▶ [Work instructions] Word for word, print all of the lines below.

[[ Data excerpt, beginning ]]

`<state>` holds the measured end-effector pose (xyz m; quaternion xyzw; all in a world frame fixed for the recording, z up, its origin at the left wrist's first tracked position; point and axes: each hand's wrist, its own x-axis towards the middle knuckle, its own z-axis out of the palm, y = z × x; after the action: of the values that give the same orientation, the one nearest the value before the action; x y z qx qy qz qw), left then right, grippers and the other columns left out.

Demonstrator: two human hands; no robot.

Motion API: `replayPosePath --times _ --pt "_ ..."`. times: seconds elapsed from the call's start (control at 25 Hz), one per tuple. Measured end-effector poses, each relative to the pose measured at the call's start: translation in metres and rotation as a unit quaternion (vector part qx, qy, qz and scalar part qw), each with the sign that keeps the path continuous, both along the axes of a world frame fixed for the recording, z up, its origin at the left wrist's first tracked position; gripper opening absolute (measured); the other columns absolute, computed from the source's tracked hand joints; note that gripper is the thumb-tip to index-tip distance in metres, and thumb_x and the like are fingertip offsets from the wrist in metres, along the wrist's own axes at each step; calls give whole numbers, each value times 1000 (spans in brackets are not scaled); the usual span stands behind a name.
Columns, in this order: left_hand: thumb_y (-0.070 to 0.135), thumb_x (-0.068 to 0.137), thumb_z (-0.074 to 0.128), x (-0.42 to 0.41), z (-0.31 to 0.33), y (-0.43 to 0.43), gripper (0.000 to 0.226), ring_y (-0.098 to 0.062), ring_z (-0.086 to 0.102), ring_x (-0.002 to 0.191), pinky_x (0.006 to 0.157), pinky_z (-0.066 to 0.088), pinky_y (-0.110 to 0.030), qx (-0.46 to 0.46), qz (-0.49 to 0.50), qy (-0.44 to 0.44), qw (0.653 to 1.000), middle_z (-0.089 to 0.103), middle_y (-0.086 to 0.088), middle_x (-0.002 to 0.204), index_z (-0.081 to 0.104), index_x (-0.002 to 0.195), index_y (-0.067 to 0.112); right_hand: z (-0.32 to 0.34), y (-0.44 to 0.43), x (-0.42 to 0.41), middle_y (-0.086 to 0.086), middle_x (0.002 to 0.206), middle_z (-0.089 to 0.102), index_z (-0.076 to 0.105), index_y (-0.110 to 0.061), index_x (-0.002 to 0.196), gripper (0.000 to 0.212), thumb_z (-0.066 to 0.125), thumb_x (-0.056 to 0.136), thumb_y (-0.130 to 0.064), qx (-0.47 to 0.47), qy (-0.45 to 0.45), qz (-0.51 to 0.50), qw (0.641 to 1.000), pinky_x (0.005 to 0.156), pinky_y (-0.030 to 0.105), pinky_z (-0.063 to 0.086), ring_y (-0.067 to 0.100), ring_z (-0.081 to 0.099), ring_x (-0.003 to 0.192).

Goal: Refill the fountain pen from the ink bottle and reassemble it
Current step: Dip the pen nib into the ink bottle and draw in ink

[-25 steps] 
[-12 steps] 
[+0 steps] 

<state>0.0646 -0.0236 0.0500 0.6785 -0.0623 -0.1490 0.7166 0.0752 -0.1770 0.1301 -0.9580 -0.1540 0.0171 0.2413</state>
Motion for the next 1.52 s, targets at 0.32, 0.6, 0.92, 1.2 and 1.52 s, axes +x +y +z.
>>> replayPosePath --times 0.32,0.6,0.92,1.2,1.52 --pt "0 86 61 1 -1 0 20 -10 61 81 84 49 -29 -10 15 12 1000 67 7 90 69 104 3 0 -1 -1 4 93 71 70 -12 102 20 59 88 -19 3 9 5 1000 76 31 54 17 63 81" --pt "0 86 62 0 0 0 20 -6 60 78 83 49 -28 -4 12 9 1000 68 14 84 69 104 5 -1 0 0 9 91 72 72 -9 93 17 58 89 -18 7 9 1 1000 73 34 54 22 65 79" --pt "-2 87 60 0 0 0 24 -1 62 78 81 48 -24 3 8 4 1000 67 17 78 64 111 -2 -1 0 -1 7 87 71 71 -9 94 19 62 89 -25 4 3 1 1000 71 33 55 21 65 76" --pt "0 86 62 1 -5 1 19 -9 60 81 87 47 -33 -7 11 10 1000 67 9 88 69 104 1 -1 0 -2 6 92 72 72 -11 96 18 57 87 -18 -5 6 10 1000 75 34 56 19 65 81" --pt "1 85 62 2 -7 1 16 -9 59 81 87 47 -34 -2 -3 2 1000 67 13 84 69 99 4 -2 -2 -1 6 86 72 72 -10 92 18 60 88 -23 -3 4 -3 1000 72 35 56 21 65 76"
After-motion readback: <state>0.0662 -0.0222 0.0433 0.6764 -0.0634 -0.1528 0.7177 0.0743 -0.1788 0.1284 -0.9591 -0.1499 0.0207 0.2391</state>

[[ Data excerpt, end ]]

▶ [Answer space]
`<state>` holds the measured end-effector pose (xyz m; quaternion xyzw; all in a world frame fixed for the recording, z up, its origin at the left wrist's first tracked position; point and axes: each hand's wrist, its own x-axis towards the middle knuckle, its own z-axis out of the palm, y = z × x; after the action: of the values that give the same orientation, the one nearest the value before the action; x y z qx qy qz qw), left then right, grippers and the other columns left out.

Demonstrator: two human hands; no robot.

Motion API: `replayPosePath --times _ --pt "_ ..."`. times: seconds elapsed from the call's start (control at 25 Hz), one per tuple. Measured end-effector poses, each relative to the pose measured at the call's start: translation in metres and rotation as a unit quaternion (vector part qx, qy, qz and scalar part qw), each with the sign that keeps the path continuous, both along the axes of a world frame fixed for the recording, z up, its origin at the left wrist's first tracked position; gripper opening absolute (measured); the other columns absolute, computed from the source's tracked hand joints; note that gripper is the thumb-tip to index-tip distance in metres, and thumb_x and the like are fingertip offsets from the wrist in metres, along the wrist's own axes at each step; calls give whole numbers, each value times 1000 (spans in brackets are not scaled); the usual span stands behind a name.
Columns, in this order: left_hand: thumb_y (-0.070 to 0.135), thumb_x (-0.068 to 0.137), thumb_z (-0.074 to 0.128), x (-0.42 to 0.41), z (-0.31 to 0.33), y (-0.43 to 0.43), gripper (0.000 to 0.226), ring_y (-0.098 to 0.062), ring_z (-0.086 to 0.102), ring_x (-0.002 to 0.191), pinky_x (0.006 to 0.157), pinky_z (-0.066 to 0.088), pinky_y (-0.110 to 0.030), qx (-0.46 to 0.46), qz (-0.49 to 0.50), qy (-0.44 to 0.44), qw (0.653 to 1.000), middle_z (-0.089 to 0.103), middle_y (-0.086 to 0.088), middle_x (-0.002 to 0.204), index_z (-0.081 to 0.104), index_x (-0.002 to 0.195), index_y (-0.067 to 0.112); right_hand: z (-0.32 to 0.34), y (-0.44 to 0.43), x (-0.42 to 0.41), middle_y (-0.086 to 0.086), middle_x (0.002 to 0.206), middle_z (-0.089 to 0.102), index_z (-0.076 to 0.105), index_y (-0.110 to 0.061), index_x (-0.002 to 0.196), gripper (0.000 to 0.212), thumb_z (-0.066 to 0.125), thumb_x (-0.056 to 0.136), thumb_y (-0.130 to 0.064), qx (-0.47 to 0.47), qy (-0.45 to 0.45), qz (-0.51 to 0.50), qw (0.641 to 1.000), pinky_x (0.005 to 0.156), pinky_y (-0.030 to 0.105), pinky_z (-0.063 to 0.086), ring_y (-0.067 to 0.100), ring_z (-0.081 to 0.099), ring_x (-0.003 to 0.192).

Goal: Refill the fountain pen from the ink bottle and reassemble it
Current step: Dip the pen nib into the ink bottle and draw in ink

[-25 steps] 
[-12 steps] 
[+0 steps] 

<state>0.0646 -0.0236 0.0500 0.6785 -0.0623 -0.1490 0.7166 0.0752 -0.1770 0.1301 -0.9580 -0.1540 0.0171 0.2413</state>
Motion for the next 1.52 s, targets at 0.32, 0.6, 0.92, 1.2 and 1.52 s, axes +x +y +z.
>>> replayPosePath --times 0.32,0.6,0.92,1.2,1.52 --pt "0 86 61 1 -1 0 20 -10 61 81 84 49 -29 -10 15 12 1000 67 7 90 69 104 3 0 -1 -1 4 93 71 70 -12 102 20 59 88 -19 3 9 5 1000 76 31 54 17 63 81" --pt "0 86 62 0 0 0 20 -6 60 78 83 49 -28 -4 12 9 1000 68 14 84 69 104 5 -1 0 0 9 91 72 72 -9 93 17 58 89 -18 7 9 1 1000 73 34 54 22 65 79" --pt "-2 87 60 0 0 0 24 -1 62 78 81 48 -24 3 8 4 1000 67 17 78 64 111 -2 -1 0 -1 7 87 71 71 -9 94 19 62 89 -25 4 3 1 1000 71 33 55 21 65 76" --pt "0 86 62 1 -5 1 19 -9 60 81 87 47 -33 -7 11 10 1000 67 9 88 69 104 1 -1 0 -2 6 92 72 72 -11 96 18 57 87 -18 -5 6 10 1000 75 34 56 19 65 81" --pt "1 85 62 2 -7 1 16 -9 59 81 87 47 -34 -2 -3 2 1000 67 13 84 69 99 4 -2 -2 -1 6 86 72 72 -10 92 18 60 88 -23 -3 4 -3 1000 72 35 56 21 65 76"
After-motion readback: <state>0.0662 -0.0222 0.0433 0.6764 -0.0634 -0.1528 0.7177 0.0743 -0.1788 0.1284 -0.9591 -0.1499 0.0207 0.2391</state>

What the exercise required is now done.